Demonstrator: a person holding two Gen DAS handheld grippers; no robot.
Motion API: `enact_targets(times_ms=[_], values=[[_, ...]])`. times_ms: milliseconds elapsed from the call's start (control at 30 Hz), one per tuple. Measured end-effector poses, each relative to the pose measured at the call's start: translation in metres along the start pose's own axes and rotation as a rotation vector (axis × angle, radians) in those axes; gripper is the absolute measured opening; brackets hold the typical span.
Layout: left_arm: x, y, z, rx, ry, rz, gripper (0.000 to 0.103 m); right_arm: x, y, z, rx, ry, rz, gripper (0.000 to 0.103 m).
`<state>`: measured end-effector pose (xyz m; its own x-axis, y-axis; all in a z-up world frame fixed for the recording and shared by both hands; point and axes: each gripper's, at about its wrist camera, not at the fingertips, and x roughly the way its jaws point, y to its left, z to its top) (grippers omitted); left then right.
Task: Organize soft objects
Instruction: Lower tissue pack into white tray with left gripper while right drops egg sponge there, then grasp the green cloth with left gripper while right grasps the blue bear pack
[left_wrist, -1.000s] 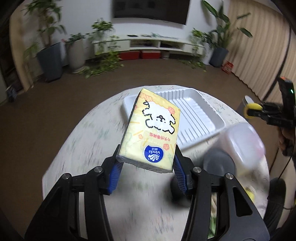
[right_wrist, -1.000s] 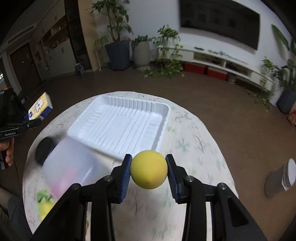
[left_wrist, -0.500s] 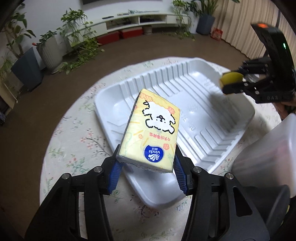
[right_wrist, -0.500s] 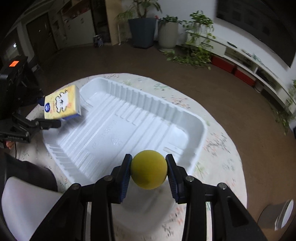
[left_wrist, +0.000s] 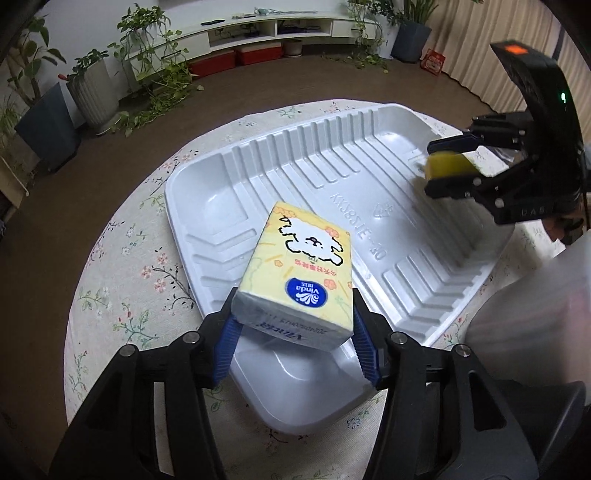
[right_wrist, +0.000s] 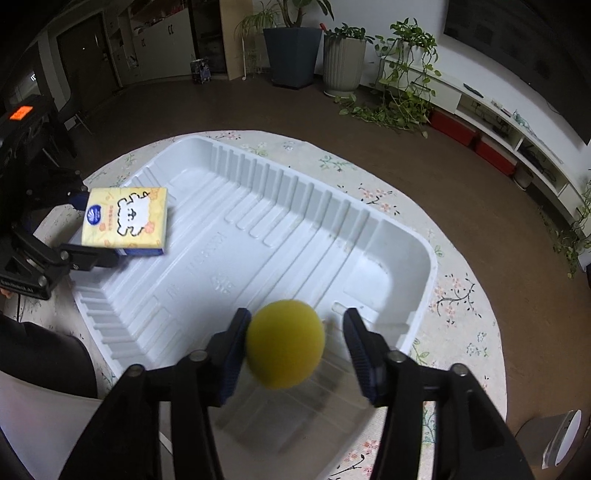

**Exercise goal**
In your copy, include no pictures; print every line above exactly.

**Final answer**
Demonstrator: a person holding two Gen DAS handheld grippers; no robot.
Motion API: `enact_targets(times_ms=[_], values=[[_, ...]])`. times_ms: milliseconds elapsed from the call's start (control at 30 Hz), one per tuple. Measured end-effector poses, each relative to the pose measured at the call's start: translation in metres along the start pose's own axes and rotation as a rotation vector (axis × angle, radians) in those axes; gripper is the absolute measured opening; brackets hold the typical span.
Layout: left_arm: x, y, z, rx, ry, rz, gripper (0.000 to 0.103 m); right_arm: x, y, z, rx, ry, rz, gripper (0.000 to 0.103 m).
`<state>`: measured end-effector pose (xyz m; its own x-axis, y-axis; all in a z-up world frame fixed for the recording and shared by both hands; point and axes: each gripper's, at about its wrist camera, not at the fingertips, and x roughly the way its jaws point, y to its left, z to its top) (grippers omitted); left then right.
Task: Organize soft objects
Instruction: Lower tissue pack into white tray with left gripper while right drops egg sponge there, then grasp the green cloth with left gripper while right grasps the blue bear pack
[left_wrist, -1.000s] 
[right_wrist, -1.000s] 
[left_wrist, -0.500s] 
[right_wrist, -0.500s] 
[left_wrist, +0.000s] 
[right_wrist, +0.000s] 

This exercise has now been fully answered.